Problem statement
Print, exactly as they appear in the listing below, the lines from the line with "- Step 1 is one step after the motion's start" to the line with "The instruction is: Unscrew", with both end lines kept.

--- Dataset section Enclosed Below ---

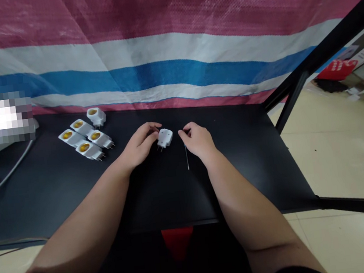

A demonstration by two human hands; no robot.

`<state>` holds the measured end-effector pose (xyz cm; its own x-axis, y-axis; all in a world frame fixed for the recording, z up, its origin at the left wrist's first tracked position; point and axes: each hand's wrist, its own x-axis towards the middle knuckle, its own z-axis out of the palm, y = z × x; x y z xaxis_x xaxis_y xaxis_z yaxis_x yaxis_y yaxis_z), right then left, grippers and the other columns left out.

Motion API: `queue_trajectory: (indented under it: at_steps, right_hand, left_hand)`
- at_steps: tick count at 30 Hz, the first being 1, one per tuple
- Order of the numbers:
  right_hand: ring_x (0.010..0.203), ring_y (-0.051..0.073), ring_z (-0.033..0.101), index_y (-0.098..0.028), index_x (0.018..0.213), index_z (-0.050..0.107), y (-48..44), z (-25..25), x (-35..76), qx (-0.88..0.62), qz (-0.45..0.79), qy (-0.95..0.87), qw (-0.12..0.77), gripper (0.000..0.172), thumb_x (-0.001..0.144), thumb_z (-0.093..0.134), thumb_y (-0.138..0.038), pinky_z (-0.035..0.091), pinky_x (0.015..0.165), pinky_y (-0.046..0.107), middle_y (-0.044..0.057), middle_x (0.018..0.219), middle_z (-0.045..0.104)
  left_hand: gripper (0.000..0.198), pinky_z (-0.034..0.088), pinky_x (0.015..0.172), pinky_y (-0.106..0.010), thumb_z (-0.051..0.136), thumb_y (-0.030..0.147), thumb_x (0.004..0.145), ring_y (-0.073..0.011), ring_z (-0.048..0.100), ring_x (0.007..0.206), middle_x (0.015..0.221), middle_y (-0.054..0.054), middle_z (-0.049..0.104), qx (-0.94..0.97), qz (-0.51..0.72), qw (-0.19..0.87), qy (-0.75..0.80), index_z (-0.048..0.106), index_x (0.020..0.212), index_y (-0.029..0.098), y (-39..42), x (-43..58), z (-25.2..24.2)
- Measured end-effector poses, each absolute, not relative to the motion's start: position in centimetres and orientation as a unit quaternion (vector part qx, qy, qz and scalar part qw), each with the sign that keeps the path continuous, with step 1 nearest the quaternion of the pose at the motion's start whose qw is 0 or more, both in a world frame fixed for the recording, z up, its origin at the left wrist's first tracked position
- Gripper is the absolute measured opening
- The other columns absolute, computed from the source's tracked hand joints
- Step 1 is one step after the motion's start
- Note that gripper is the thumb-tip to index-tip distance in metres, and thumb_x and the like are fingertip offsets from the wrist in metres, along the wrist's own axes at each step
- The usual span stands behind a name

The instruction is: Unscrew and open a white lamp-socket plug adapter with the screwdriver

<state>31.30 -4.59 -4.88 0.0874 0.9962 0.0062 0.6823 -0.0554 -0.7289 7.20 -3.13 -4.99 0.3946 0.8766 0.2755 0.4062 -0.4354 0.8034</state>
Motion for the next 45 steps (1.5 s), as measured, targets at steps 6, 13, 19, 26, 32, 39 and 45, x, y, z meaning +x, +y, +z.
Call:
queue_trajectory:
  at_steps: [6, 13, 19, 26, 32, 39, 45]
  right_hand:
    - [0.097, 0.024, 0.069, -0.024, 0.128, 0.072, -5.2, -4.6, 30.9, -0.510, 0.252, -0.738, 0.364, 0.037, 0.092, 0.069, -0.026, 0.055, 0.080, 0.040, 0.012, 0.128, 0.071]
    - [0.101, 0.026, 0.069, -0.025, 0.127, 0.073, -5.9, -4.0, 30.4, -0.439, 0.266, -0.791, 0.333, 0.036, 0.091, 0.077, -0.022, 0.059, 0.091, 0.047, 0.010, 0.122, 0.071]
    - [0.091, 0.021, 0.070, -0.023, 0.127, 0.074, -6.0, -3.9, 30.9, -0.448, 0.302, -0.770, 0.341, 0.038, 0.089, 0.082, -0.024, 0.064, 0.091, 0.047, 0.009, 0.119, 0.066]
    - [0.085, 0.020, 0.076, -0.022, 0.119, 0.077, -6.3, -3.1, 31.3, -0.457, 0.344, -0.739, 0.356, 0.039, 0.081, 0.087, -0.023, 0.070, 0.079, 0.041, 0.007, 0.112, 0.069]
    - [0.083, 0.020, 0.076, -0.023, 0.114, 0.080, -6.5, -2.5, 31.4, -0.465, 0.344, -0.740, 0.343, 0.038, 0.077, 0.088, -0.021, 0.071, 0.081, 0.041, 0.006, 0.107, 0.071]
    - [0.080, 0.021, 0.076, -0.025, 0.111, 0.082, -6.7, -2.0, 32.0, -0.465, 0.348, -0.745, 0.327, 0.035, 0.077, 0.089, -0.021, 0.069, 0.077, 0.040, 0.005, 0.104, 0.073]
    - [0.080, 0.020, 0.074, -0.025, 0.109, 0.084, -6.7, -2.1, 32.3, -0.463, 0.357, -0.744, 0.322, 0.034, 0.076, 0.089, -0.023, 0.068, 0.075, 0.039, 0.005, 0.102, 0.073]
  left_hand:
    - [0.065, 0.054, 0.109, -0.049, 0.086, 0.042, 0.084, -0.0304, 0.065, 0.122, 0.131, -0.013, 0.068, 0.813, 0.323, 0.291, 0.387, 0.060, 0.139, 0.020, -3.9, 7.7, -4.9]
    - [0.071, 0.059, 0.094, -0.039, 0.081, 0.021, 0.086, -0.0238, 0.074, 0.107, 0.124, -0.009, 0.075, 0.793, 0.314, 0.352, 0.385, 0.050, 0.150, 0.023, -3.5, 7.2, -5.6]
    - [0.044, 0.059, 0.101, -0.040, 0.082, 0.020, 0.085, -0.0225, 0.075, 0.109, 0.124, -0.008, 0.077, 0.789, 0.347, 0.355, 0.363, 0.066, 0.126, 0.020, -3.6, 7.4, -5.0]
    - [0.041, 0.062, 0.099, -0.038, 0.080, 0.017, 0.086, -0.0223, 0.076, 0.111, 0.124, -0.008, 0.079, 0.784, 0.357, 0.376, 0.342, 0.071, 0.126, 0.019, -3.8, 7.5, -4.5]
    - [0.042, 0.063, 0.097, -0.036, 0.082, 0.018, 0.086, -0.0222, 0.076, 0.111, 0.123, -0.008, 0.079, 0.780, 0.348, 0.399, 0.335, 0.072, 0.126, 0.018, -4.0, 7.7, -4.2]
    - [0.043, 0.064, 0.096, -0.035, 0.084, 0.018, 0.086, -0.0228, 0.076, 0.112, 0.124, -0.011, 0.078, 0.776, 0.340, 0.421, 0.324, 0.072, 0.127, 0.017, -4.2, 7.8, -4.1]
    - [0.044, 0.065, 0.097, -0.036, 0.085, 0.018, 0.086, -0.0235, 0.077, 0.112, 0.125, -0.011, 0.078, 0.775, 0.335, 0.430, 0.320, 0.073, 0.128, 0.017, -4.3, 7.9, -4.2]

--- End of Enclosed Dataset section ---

Solution for this task
- Step 1 is one step after the motion's start
- Note that gripper is the thumb-tip to index-tip distance in metres, and thumb_x and the like are fingertip offsets from the wrist in metres, along the wrist's own axes at each step
- The usual span stands behind a name

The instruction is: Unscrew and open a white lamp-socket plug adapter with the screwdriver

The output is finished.